The controversy, such as it is, over Elena Kagan’s nomination throws several points into relief:
(1) The extent to which legal academia is an intellectually bankrupt and politically corrupt insider game. Once Kagan was nominated it became inevitable that a bunch of people would argue that she’s an excellent scholar because, if nothing else, it would be institutionally embarrassing to the Harvard Law School if she wasn’t. Kagan’s academic career is a typical one for a driven, politically ambitious young lawyer who intellectually speaking doesn’t have much to say. She’s written a few boring hyper-technical pieces that take no chances in either intellectual or political terms. She’s published them exclusively in her home reviews, which means that the students at the school at which she teaches (and no doubt to some extent students from her own classes) are the people selecting her work for publication, except in two cases when her work was published in a journal edited by the faculty members at what was either her current or her former home institution. Because one of these pieces is an 150-page article in the Harvard Law Review, and its author became dean of the Harvard Law School shortly afterward, it’s then cited 300 times. This fact is then cited as evidence for the supposed significance of her work, which further “fact” is cited in support of the claim that she’s one of the, in the words of Barack Obama’s press release, “best legal minds of her generation.”
(2) Because she’s one of the best legal minds of her generation, see, e.g., (1) supra, the claim is made that the fact that Kagan has no public views on almost any question relevant to being a Supreme Court justice is not in any way disqualifying to her candidacy. This claim is based on the notion that what’s most relevant to being a good pick for the SCOTUS is a high degree of technical competence in the mysterious science of legal interpretation. That hypothetical competence then becomes what people mean when they talk about whether a candidate is “qualified.”

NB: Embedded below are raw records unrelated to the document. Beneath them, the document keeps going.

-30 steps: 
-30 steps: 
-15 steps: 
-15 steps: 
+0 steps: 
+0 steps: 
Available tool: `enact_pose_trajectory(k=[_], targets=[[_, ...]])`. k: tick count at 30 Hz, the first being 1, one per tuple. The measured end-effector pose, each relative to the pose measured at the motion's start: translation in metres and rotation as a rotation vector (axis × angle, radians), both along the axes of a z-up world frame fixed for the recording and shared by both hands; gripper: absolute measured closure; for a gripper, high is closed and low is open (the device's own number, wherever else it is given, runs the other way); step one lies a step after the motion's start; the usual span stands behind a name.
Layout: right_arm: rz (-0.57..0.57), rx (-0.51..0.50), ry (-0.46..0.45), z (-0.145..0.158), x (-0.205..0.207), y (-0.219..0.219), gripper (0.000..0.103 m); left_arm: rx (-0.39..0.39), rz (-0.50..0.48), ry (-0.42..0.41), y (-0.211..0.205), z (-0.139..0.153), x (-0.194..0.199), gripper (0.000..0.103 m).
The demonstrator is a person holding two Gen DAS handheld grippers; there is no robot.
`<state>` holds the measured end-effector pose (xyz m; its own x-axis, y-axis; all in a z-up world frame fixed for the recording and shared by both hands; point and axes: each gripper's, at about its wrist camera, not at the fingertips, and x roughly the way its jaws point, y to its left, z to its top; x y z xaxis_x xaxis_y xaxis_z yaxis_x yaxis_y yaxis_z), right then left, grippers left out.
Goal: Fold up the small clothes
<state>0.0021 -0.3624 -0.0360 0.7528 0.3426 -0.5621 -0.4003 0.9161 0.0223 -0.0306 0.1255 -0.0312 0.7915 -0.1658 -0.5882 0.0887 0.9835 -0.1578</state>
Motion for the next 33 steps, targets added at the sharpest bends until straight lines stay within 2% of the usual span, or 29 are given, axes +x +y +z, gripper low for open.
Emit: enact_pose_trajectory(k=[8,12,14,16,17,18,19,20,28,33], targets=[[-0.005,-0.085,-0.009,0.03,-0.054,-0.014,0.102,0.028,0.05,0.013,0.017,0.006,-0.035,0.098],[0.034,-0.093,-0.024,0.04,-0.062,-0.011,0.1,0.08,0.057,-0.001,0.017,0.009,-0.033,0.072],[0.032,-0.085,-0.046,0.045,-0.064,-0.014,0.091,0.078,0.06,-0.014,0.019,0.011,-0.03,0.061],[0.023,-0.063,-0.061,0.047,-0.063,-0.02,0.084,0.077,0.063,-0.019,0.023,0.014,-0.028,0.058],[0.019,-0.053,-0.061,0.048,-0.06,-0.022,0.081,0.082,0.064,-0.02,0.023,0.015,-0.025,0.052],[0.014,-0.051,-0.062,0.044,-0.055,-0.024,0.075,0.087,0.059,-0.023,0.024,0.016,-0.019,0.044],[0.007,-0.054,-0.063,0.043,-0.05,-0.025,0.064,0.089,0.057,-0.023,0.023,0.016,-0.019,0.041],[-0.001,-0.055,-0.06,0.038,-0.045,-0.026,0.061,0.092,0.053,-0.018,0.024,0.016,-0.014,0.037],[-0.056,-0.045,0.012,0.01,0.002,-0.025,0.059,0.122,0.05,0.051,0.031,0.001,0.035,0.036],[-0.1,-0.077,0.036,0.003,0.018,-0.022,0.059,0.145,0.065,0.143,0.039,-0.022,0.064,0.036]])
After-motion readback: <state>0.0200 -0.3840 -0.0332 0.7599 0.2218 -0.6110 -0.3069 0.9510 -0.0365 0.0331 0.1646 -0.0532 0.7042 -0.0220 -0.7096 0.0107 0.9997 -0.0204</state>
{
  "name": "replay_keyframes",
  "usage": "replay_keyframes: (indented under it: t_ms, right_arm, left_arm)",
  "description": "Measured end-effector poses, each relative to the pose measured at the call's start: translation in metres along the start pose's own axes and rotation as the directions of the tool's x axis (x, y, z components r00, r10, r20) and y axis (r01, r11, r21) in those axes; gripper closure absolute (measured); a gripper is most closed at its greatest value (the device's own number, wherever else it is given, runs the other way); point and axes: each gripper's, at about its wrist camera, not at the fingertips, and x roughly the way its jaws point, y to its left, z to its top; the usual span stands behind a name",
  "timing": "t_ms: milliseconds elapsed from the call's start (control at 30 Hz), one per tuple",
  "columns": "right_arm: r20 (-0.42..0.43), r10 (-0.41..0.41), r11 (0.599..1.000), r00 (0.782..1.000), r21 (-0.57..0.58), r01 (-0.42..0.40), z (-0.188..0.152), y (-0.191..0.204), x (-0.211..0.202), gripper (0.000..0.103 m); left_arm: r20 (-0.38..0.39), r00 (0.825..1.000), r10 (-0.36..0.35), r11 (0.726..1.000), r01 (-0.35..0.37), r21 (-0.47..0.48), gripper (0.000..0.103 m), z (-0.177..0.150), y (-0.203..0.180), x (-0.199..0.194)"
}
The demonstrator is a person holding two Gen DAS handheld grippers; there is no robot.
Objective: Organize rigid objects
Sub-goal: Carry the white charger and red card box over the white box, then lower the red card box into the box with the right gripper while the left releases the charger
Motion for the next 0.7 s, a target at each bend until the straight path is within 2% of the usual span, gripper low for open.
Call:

(3) The argument in (2) makes sense only to the extent that it’s plausible to argue that legal interpretation, when it takes place at the level of the SCOTUS, isn’t a thoroughly political, as opposed to a formally technical, activity. That is deeply implausible, but the social and intellectual conditions of the American law school obscure this.
(4) Despite the social and intellectual conditions that enable (1), (2), and (3), there’s nevertheless something of a consensus emerging that the current structure of the SCOTUS, which puts a premium on giving life tenure to relatively young lawyers with relatively little of a “paper trail” (aka evidence of their legal/political views) on an enormously powerful political institution doesn’t make any sense.
Update: I just did an NPR segment with conservative law professor Stephen Bainbridge, who supports Kagan’s nomination for exactly the same reason I oppose it: because in both of our estimations she’s a best-case scenario for the GOP, in that there’s a significant chance she’ll move the court to the right. Bainbridge opposed Harriet Miers for precisely the same reasons in reverse. Of course the fact that a lot of conservative commentators are taking a similar line proves nothing in itself, but it’s awfully suggestive.
As IB points out in comments, the White House has announced Kagan has had a conversion experience regarding whether SCOTUS nominees should be expected to answer tough questions. It’s heartening, I suppose, that the members of the media treated to this revelation literally burst into laughter.
Several people have referenced Eugene Volokh’s defense of Kagan’s writing. Leaving aside for the moment the question of its quality, one issue that’s not, I think, in dispute, is that it doesn’t actually answer precisely those questions a person would want answered under these circumstances — that is, normative questions about her view of the law, rather than issues of descriptive categorization. Consider the Private Speech, Public Purposes article Volokh likes so much. Volokh emphasizes that it’s in his view a sophisticated analysis of the relevant legal doctrines. But Kagan quite self-consciously avoids any critical evaluation of those doctrines. For example, the thesis of the article is that the Supreme Court’s First Amendment doctrine “constitutes a complex scheme for ascertaining the governmental purposes underlying the regulation of speech.” Of course the questions a reader wants answered when considering Kagan’s potential elevation to the court is whether Kagan believes this scheme correctly interprets the First Amendment, and whether — to the extent Kagan believes this is even a different question – it’s a good method for regulating speech. Kagan flatly refuses to address these issues: “I have never proposed to show,” she notes, “that the most sensible system of free expression would focus on issues of governmental motive to the extent our system does . . . I leave for another day the question of whether our doctrine, in attempting to discover improper motive, has neglected too much else of importance.” (That day is apparently not yet here).